Personally, I suggest you try magnesium taurate and a good plant based multivitamin and even some extra vitamin D, vitamin C and Quercetin; for a good month before you try pharmaceutical antidepressants. Those are some of the non-pharmaceuticals I give my son; as well as one's I take myself. He takes Vimpat for is epilepsy. But that's the only pharma drug he's on. I'm not on any pharmaceutical drugs except PRN Ativan for some medical procedures.
So yeah; as Dr. Phil says: "Life is managed; it isn't cured."
And he's right. I've been in various forms of mental health treatment since I was 13. It's been a long road and it hasn't been an easy one. I also pray a lot for wisdom, God's guidance and the perseverance to keep putting one foot in front of the other and do the next thing God puts in front of me.

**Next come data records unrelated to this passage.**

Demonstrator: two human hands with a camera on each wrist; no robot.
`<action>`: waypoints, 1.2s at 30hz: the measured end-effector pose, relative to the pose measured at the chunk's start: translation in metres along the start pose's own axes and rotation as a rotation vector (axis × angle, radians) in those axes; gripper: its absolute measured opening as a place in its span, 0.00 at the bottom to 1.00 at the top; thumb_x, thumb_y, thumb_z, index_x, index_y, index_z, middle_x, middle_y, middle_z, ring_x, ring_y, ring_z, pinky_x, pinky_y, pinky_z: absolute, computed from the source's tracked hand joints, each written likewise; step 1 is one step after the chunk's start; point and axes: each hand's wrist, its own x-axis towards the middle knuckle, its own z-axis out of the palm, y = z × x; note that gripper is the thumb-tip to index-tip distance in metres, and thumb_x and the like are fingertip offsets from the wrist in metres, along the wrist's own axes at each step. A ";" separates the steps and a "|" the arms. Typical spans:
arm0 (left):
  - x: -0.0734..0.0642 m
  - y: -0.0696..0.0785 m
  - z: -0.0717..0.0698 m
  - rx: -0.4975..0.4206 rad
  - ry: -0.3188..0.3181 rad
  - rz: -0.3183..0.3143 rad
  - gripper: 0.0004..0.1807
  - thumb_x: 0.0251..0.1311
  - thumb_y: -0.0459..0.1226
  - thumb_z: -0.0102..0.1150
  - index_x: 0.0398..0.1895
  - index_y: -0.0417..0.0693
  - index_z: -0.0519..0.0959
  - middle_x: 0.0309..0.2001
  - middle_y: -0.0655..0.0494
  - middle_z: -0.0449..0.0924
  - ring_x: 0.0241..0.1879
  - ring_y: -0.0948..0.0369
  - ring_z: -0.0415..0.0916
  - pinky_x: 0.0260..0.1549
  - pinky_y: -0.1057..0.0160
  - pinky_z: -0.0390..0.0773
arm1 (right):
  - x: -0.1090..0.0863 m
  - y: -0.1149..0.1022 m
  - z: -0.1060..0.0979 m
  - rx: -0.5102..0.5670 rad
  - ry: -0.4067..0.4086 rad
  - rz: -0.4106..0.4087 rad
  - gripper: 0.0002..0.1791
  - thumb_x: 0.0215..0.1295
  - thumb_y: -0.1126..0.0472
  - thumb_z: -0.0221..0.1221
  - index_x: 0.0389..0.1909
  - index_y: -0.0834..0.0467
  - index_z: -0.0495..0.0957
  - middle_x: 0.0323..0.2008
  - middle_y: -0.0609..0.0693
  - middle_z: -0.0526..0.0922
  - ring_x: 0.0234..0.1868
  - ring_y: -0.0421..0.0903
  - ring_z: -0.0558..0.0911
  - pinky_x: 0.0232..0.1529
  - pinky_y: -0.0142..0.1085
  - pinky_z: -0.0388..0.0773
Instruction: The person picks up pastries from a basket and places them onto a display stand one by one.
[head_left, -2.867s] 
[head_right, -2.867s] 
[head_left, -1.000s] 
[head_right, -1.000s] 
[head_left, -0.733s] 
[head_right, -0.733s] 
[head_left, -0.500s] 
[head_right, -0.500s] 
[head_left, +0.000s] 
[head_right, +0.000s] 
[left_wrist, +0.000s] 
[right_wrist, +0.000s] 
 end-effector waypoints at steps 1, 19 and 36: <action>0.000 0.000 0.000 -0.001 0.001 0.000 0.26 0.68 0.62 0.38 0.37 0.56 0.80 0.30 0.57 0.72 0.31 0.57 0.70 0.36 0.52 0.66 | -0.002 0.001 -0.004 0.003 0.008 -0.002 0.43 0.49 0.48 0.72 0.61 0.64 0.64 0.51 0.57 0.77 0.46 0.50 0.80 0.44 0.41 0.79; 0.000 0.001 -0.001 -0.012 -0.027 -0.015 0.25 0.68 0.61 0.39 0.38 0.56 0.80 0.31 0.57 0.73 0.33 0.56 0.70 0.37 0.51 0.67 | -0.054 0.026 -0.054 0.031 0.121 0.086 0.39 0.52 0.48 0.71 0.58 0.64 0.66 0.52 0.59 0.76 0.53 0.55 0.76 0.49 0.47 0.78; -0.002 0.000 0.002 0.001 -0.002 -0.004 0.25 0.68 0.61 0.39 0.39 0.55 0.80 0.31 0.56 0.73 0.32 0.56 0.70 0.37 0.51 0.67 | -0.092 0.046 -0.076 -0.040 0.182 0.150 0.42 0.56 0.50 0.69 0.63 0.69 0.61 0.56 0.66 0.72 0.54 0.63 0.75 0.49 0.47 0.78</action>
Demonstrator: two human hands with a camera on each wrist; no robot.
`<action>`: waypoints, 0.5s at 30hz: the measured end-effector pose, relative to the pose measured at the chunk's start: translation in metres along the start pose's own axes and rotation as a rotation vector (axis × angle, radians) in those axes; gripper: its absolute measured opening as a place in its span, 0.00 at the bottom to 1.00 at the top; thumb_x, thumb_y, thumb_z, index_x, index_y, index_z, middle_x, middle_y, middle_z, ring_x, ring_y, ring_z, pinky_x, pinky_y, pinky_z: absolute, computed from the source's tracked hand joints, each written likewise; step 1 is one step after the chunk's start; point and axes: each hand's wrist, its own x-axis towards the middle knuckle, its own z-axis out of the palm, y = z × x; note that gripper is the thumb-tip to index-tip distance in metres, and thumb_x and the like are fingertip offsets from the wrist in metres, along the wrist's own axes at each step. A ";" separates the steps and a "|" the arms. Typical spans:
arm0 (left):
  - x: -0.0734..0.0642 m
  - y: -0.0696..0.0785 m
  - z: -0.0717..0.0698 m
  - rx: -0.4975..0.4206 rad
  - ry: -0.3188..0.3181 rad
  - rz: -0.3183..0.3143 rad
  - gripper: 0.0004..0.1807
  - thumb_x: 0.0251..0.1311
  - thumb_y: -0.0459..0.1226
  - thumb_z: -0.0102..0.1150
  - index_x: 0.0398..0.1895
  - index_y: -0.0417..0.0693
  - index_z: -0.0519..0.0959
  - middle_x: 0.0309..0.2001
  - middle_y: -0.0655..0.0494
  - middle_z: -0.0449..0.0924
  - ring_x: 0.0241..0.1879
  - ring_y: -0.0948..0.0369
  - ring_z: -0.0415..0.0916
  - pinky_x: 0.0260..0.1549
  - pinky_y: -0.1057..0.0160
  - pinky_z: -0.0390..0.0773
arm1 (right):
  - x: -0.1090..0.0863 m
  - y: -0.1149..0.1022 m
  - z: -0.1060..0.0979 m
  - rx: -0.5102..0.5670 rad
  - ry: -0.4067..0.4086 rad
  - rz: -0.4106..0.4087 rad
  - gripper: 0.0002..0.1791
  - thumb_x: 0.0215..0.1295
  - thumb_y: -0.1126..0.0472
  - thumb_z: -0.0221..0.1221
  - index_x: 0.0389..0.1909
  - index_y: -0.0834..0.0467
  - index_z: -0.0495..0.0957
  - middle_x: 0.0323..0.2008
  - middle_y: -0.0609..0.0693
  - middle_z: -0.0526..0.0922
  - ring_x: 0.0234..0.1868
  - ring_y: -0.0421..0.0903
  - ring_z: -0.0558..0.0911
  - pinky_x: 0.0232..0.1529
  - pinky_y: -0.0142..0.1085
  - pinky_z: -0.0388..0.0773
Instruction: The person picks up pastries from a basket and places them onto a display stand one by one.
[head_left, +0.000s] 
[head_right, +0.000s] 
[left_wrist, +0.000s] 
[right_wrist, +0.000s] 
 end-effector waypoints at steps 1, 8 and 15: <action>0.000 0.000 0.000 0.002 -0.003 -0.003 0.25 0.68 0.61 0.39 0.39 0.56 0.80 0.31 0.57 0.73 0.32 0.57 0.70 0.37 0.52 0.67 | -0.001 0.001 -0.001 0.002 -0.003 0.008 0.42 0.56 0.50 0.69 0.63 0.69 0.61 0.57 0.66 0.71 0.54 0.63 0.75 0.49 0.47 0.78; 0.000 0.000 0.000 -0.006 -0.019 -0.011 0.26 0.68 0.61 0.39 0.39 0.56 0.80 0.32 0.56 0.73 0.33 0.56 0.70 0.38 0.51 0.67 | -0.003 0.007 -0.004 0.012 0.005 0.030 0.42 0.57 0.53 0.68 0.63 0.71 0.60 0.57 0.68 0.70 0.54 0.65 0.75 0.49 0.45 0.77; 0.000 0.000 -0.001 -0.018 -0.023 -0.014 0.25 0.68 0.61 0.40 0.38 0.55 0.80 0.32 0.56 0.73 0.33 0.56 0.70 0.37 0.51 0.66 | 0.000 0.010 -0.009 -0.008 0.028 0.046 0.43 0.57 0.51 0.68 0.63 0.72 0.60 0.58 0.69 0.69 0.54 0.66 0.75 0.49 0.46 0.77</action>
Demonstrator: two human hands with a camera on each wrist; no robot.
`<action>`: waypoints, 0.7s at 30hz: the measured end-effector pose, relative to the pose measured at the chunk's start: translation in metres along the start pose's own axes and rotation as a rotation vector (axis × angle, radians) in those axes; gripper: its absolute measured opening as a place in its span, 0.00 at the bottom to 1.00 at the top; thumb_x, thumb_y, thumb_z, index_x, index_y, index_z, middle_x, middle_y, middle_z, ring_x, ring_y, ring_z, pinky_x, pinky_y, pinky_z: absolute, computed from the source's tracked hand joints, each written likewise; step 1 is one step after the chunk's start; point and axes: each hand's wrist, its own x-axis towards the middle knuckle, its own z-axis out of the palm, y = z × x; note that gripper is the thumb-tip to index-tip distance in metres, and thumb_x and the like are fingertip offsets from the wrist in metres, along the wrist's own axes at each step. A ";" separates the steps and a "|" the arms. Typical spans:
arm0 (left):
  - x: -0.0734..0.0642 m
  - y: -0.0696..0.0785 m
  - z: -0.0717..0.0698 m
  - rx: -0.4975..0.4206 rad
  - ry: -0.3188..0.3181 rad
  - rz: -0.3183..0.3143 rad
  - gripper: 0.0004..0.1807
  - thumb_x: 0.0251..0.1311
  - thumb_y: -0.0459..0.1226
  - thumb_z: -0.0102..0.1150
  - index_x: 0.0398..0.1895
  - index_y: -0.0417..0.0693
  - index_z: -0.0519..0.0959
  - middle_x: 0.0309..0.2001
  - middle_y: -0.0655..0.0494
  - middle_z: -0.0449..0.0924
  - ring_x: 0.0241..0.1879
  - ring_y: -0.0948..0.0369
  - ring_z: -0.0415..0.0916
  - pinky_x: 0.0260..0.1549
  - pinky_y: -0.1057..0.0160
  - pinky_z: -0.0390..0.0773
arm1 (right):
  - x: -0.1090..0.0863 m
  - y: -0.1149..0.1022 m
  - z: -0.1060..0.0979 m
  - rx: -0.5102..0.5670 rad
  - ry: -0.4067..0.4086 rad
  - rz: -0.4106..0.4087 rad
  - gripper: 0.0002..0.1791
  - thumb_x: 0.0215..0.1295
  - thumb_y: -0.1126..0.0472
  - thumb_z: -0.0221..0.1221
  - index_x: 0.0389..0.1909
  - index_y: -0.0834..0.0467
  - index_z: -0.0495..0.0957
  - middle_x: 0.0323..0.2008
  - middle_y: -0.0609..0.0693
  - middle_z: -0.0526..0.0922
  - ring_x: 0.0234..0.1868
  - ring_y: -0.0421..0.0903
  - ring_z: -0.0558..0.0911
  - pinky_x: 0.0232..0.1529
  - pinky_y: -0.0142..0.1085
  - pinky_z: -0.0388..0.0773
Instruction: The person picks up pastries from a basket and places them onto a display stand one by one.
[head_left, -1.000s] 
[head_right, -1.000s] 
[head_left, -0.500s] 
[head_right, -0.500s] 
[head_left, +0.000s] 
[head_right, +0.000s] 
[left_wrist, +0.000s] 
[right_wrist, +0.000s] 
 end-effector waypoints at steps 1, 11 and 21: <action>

That's the only way we get anywhere. The journey of 1000 miles starts with the first step and is only accomplished one step at a time!
On the other hand, how about going to a hands on trade school? There are probably things you like to do that you are not thinking of right now.
This poster here too has a good suggestion!
Trade schools are a great alternative to the cost of college. Single woman who lives across the street from me, is in a trade school to become an electrician. Trade people make good money and don't have $300,000 worth of college debt! (BIG plus there!) She also runs a dog grooming business out of her back hall. She makes enough money that she bought the house she moved in across the street two years ago. She put in a dog bathing area in her laundry room off the kitchen.
I live in a rural town working class neighborhood. Lot of immigrants around me. Housing here is relatively cheap in comparison to cities and suburbs. It's also safer out here than in cities. We're pretty much surrounded by farm land.
So yes! Talk to your grandparents. I'm sure they want to see you succeed!